____ SUPPLIED DATA

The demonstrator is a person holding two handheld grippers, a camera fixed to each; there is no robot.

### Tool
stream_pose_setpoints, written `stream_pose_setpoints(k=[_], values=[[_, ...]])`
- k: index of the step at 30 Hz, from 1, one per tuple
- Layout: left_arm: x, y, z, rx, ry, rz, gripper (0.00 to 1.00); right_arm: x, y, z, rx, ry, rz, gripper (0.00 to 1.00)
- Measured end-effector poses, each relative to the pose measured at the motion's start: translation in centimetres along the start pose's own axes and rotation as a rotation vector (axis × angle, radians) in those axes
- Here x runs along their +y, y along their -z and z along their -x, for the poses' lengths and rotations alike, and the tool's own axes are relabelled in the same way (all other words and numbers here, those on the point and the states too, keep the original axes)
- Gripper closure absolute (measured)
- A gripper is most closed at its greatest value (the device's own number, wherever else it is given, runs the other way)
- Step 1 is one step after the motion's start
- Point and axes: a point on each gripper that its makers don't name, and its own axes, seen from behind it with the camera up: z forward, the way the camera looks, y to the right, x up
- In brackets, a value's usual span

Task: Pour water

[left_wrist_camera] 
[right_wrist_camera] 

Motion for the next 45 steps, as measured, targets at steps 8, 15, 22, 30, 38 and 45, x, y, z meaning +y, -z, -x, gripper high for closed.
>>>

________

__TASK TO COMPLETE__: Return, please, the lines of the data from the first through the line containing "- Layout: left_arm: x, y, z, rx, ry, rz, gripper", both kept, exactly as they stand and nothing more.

__EXPECTED ANSWER__:
The demonstrator is a person holding two handheld grippers, a camera fixed to each; there is no robot.

### Tool
stream_pose_setpoints, written `stream_pose_setpoints(k=[_], values=[[_, ...]])`
- k: index of the step at 30 Hz, from 1, one per tuple
- Layout: left_arm: x, y, z, rx, ry, rz, gripper (0.00 to 1.00); right_arm: x, y, z, rx, ry, rz, gripper (0.00 to 1.00)

The generated output is now complete.